Subword piece approch with deepspeech

Hi,

i’m starting a new project about reading assessment on small vocabulary (~1000 words), before digging into deepspeech, i would like to ask if anybody has already tried a subwordpiece (“reading” “assessment” -> “rea ding ass ess ment”) approach with deepspeech? and if you had, any feedback would be welcomed.

thx

Could you elaborate more ? I don’t get what you want to do in the end.

Hi Lissyx,

thank you for replying, the target is to do some oral reading assessment, meaning that the decoded sequence from the ASR will be compared to the supposed read sequence.

The main problem is that if a word is not correctly read (“assessment” -> “assessent”), the decoding with usual language model, will probably give us “assessment”, and we can’t detect the error unless with a probability threshold, or in the best case (maybe with ponderation of LM weight) we will get an OOV.

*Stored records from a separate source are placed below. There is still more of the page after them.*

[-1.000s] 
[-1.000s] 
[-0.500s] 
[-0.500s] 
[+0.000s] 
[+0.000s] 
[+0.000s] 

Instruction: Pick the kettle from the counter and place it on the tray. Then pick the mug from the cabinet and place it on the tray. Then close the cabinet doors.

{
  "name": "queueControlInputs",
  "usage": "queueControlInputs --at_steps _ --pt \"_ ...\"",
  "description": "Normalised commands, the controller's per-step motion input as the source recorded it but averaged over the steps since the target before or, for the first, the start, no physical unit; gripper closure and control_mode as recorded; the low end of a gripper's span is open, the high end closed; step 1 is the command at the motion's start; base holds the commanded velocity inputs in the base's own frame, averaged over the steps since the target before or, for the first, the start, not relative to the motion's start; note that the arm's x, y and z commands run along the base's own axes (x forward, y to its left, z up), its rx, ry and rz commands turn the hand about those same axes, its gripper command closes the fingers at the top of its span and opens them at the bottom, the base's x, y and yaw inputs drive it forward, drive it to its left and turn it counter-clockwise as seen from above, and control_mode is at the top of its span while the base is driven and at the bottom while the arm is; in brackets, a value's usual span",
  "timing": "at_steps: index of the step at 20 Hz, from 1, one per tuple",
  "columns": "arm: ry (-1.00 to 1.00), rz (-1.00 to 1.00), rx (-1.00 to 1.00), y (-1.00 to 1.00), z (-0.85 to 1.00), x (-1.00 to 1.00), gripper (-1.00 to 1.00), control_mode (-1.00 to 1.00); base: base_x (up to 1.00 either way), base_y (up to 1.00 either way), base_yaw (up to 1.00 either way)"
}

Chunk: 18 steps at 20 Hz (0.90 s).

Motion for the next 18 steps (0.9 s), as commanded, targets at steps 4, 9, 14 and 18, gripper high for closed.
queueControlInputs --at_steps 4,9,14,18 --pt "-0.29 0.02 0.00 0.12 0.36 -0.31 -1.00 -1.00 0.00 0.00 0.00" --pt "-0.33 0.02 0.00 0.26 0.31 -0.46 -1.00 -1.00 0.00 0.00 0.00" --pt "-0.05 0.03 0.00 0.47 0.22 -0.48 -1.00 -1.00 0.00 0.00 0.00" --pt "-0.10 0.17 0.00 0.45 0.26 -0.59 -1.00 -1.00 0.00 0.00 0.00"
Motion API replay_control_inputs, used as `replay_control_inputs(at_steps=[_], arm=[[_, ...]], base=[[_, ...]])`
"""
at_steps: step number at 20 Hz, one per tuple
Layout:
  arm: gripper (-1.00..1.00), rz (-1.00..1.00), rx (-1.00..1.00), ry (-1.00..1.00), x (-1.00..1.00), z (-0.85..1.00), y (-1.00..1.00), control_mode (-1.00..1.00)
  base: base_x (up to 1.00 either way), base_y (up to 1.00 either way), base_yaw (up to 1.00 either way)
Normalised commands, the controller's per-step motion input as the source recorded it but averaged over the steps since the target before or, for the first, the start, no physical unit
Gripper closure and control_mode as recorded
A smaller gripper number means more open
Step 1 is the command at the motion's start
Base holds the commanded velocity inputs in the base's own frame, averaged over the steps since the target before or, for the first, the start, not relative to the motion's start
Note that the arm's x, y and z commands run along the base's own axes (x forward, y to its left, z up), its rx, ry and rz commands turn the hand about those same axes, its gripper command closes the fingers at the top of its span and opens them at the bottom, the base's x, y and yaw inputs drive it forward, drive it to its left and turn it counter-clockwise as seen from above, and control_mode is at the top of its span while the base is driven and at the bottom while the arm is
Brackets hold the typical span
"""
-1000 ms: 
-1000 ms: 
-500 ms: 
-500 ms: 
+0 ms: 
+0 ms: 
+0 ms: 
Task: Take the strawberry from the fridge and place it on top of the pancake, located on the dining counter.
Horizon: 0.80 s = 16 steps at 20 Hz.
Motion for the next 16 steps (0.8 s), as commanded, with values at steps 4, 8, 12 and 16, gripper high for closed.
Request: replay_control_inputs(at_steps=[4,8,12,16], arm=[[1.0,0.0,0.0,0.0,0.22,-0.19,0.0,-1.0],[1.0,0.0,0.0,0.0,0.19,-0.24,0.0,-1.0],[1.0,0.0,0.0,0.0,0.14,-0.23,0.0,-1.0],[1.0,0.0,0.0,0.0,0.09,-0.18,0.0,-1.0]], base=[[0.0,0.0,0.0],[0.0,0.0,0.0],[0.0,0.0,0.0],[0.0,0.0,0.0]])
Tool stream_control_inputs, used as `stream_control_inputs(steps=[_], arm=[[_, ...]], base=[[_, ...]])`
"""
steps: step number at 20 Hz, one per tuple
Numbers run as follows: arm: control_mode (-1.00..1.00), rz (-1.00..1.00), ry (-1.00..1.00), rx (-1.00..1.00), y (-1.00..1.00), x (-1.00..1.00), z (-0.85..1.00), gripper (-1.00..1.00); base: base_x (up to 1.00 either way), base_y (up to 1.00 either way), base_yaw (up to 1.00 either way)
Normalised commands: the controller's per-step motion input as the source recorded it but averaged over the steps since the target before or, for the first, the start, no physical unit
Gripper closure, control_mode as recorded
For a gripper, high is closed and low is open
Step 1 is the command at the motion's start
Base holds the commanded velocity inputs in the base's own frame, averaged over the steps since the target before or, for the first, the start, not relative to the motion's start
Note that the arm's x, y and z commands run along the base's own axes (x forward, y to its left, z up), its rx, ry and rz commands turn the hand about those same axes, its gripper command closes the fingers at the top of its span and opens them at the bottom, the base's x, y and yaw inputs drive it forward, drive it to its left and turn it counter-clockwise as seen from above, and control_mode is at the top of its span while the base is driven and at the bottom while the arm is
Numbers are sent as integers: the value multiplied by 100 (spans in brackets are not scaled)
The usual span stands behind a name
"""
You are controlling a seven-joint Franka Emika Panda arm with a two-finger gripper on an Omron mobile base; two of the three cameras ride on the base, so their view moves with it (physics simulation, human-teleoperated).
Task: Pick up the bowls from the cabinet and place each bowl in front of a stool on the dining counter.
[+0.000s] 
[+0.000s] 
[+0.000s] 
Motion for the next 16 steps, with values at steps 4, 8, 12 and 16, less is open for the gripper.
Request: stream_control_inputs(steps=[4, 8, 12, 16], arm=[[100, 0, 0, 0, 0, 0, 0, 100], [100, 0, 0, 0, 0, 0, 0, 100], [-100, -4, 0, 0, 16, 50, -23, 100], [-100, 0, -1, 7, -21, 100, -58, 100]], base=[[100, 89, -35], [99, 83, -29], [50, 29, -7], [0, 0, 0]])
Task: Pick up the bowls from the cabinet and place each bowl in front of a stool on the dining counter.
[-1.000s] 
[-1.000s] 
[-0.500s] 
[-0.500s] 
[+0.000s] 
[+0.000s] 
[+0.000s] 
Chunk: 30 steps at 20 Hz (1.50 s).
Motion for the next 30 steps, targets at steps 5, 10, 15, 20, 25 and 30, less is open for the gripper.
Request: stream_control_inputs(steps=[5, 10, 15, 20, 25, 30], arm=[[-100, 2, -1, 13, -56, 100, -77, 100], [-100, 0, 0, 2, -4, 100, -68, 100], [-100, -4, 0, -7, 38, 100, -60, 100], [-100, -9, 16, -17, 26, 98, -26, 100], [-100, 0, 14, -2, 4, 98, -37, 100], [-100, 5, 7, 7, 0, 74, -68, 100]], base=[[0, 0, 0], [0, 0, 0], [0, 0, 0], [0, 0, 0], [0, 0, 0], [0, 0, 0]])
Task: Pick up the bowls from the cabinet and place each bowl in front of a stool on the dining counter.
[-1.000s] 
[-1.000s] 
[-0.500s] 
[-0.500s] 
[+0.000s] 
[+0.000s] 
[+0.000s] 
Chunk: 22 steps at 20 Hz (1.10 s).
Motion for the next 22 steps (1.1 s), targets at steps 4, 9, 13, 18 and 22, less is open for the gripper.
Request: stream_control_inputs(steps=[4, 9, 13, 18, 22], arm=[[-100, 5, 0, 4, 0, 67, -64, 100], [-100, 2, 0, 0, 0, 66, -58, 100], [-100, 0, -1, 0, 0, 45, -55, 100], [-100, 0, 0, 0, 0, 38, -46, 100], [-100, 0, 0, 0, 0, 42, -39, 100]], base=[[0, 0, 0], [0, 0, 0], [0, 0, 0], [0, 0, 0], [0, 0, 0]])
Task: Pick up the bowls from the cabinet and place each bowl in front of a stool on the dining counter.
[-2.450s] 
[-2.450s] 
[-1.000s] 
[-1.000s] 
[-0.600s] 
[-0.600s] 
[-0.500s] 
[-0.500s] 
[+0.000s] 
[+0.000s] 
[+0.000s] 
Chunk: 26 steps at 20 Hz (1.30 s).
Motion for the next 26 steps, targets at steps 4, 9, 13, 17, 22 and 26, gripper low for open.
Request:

I read a paper that suggest working on sub words like (ass ess ment) but that involve some rework on labels, and it become much more a “phonetic” labelisation…, so i feel that it s going a bit out of the standard objective of deepspeech.

I hope i ve made my question clearer :slight_smile:

Yes. I’m going to ask a dumb question, but what results do you get without any language model at all ? That should get you a more phonetic, raw output.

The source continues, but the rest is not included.